[EXERCISE BRIEF] In this exercise, the entries below include pictures. Repeat exactly the lines from the line with "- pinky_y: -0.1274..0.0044" to the line with "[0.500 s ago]", including both, but without the pictures.
╔══
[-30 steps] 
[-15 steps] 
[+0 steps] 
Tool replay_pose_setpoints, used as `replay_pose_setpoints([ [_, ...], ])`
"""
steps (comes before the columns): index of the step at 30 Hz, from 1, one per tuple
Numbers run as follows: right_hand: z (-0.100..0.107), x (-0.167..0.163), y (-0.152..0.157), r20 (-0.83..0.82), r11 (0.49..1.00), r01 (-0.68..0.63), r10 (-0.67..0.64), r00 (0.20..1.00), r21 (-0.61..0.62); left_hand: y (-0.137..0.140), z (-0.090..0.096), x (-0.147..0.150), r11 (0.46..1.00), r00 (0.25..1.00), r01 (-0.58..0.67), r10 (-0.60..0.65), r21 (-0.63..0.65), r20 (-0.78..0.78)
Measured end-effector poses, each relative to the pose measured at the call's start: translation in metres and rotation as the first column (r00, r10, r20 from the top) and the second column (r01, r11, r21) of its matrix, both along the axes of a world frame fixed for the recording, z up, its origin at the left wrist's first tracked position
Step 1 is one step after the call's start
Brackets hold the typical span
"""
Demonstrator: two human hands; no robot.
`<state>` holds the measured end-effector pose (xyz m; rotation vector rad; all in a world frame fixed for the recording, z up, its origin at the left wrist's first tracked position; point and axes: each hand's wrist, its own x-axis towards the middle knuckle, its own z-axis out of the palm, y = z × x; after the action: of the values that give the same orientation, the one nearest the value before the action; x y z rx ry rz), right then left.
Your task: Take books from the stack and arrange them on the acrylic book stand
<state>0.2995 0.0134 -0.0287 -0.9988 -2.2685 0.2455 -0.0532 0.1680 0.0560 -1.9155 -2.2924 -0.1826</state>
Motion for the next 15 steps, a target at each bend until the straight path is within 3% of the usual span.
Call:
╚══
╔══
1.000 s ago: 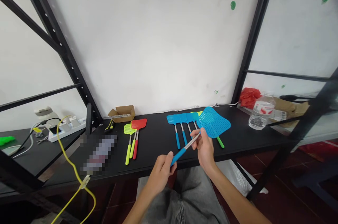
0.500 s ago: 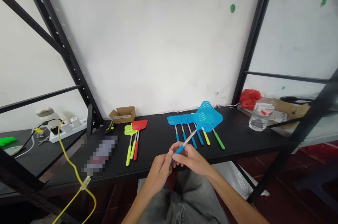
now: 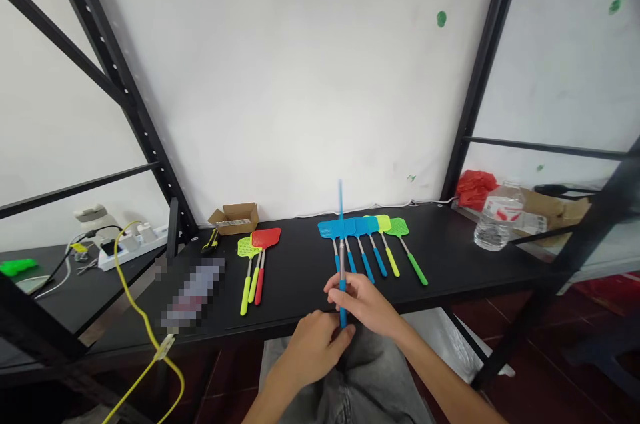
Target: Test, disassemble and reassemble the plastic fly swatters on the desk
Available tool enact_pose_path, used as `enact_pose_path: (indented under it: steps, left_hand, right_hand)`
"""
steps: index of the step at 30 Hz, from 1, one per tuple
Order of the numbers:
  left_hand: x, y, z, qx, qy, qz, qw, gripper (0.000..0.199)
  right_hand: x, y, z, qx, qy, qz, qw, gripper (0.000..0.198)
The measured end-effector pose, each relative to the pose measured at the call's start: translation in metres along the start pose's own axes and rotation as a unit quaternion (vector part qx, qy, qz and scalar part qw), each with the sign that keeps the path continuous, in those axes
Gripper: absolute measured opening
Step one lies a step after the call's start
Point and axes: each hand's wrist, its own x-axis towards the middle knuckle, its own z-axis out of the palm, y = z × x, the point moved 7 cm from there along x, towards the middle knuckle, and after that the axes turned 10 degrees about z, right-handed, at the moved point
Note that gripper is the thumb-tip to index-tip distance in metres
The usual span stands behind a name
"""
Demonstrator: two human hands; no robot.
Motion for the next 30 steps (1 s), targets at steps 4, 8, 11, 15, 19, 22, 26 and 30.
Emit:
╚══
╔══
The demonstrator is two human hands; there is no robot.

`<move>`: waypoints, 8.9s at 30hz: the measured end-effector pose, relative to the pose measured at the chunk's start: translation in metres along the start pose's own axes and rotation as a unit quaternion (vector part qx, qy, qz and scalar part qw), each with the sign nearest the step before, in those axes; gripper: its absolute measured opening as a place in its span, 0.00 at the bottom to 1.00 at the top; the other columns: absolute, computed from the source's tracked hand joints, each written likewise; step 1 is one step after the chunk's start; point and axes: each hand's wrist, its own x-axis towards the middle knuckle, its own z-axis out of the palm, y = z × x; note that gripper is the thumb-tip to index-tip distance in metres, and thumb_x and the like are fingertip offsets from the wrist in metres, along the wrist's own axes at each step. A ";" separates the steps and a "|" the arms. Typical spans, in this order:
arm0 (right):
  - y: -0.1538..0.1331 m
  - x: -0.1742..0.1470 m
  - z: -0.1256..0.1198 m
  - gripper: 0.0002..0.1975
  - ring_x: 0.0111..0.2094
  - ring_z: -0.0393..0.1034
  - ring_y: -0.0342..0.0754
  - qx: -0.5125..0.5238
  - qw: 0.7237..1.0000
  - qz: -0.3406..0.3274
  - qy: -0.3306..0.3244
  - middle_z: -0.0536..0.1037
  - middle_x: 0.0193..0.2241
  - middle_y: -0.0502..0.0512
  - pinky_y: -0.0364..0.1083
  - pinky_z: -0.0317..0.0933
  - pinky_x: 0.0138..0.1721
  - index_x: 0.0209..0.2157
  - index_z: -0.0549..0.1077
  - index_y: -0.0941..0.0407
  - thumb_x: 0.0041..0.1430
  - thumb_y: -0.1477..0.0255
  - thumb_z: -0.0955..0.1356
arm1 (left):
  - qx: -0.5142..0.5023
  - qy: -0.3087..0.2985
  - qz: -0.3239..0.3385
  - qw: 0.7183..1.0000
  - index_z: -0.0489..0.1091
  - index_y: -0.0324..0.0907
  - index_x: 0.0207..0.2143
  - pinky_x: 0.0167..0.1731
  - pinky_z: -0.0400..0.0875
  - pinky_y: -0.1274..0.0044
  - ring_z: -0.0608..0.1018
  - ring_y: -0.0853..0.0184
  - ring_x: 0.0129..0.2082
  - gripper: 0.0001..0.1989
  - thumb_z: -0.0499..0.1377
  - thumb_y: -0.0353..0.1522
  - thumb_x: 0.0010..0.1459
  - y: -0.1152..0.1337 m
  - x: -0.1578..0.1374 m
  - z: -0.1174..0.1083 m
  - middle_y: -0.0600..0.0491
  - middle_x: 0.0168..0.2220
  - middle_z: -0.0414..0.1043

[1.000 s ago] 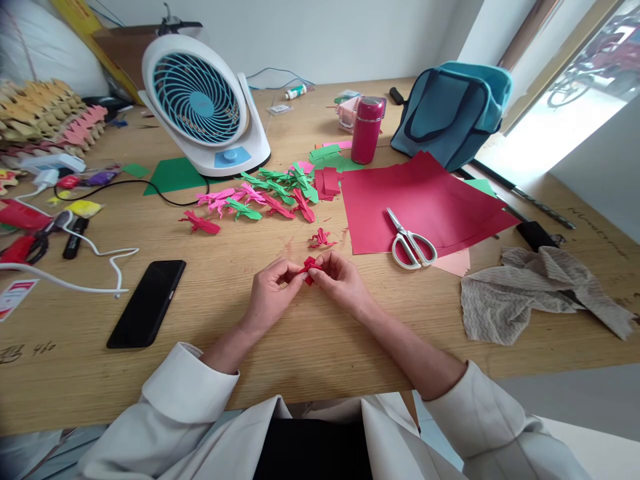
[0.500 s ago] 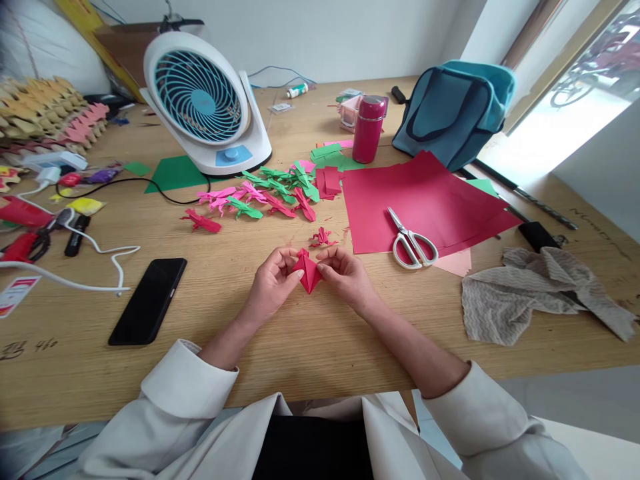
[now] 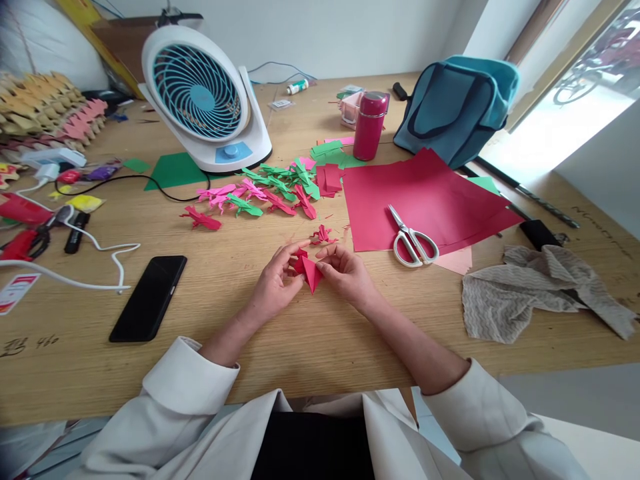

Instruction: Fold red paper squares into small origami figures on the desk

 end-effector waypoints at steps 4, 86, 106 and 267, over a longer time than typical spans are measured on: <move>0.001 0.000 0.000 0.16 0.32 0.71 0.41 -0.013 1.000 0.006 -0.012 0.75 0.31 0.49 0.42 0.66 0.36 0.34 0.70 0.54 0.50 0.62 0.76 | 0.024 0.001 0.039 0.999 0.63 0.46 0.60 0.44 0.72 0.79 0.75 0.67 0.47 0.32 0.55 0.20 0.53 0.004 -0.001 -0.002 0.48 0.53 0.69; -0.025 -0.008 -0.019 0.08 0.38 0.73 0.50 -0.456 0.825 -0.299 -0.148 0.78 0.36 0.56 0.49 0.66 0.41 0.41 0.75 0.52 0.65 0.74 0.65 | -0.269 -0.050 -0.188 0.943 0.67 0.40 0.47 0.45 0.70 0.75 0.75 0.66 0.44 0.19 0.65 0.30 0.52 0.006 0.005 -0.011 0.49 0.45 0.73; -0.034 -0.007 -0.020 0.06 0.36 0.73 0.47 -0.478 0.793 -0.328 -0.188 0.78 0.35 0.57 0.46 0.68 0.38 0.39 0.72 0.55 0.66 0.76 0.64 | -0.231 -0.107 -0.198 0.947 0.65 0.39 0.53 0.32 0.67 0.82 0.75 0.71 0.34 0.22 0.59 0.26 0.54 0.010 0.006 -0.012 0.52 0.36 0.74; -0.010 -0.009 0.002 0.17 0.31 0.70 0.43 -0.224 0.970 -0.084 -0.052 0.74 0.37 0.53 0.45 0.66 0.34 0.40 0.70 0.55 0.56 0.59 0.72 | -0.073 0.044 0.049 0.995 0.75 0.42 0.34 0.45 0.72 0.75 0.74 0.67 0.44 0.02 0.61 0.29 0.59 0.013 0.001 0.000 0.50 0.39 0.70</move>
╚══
[OUTPUT]
  - pinky_y: -0.1274..0.0044
  - ring_z: -0.0608..0.1018
  - ring_y: -0.0853..0.0184
  - ring_x: 0.0129..0.2082
  - gripper: 0.0001..0.1989
  - thumb_z: -0.0499..0.1377
  - thumb_y: -0.0353..0.1522
  - thumb_x: 0.0010..0.1459
  - y: -0.1152..0.1337 m
  - x: -0.1578..0.1374 m
  - z: -0.1174..0.1083 m
  - middle_y: -0.0600..0.0491
  - middle_x: 0.0168..0.2220
  - middle_z: -0.0414..0.1043

[1.000 s ago] 
[0.500 s ago] 

Nothing remains to add to the output.